I readjusted my bag and headed uphill.
“Out o’ the way, out o’ the way!” a man with a deep voice shouted, his wagon thumping on the cobblestones. I stepped off the main street. The man’s cargo was draped in white canvas. He drew his horses up short in front of a whitewashed building a block away. Curious, I drew closer.
“Hey!” the wagoner shouted, clanging his bell in the direction of the building’s door.

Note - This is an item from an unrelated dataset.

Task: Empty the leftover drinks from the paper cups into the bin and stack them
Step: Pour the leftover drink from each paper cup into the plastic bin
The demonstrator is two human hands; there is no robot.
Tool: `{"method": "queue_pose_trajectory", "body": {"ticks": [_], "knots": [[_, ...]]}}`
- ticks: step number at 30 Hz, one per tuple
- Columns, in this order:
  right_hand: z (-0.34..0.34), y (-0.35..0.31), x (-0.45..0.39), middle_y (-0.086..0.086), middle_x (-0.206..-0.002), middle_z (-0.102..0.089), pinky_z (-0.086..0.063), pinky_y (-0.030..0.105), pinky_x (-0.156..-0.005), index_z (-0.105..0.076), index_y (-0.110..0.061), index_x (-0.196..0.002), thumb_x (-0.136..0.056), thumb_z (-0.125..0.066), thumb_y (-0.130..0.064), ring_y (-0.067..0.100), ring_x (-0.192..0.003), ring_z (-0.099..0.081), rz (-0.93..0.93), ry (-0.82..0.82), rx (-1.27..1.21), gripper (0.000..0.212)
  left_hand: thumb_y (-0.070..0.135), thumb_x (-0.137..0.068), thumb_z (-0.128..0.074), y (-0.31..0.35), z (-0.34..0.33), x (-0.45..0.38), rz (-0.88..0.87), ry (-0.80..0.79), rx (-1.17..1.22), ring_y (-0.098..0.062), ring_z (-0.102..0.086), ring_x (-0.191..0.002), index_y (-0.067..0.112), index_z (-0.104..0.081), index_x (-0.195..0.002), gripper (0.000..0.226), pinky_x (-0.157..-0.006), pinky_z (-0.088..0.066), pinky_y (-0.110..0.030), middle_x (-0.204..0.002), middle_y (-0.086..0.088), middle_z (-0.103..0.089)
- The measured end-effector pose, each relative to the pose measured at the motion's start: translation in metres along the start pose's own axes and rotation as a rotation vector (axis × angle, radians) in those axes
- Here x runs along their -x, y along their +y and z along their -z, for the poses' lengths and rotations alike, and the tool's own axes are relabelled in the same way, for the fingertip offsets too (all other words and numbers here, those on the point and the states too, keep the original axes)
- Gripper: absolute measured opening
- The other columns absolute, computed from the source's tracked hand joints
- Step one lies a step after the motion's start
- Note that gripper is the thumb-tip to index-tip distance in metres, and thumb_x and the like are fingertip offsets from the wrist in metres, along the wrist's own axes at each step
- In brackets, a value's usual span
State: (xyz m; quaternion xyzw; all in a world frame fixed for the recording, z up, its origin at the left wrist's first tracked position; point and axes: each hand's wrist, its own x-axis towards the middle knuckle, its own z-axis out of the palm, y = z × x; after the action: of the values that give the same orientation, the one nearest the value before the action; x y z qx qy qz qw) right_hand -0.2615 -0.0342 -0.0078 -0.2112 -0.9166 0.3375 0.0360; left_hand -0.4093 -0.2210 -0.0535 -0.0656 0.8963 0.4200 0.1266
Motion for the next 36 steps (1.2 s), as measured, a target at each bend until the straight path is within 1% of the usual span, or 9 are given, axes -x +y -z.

People rushed out, and the man turned, whipping the canvas cloth aside to reveal his cargo. About a dozen people sat in the cart. Their backs were hunched as if their heads were too heavy to bear, and two children lay on the floor of the cart, their eyes open but their expressions blank, as if they weren’t aware of their surroundings at all. A man about Papa’s age sat near the back of the wagon, weeping.
“We have no room here,” one of the women who’d come from the building said.
“Whitesides has always taken care of Mackrimmik’s workers,” the man driving the cart said, frowning.
I peered closer, noting the clammy sheen on the people’s faces, the hollowed shadows in their cheeks, the hopelessness in their eyes. The blackened limbs they tried to hide in their shirtsleeves and beneath the hems of their pants.
“The Wasting Death,” a bystander on the street hissed, his accent like my own. My hand flew to the knotted cord at my neck, and I instinctively took a step back.
“We’re full,” the woman snapped at the cart driver. She didn’t wear the dark blue robes of an alchemist, but she did have a crucible in the crook of her arm. “Take them to the quarantine hospital,” she ordered, pointing down to the bay and the hospital on the island. The man grumbled but clucked at his horses and turned the cart back down the road.
* * *
? ? ?
By the time I arrived at Yūgen, I was exhausted from the uphill climb, and sweat had made my hair stringy. I noticed the school’s gate first. It wasn’t like the village gates in the north. Its wrought-iron doors had three runes running down the side, one in gold, one in silver, and one in copper, with the words YūGEN ALCHEMICAL ACADEMY etched across the top. Through the iron bars of the gate, I could see a group of brick buildings forming a square with a grassy courtyard in the middle.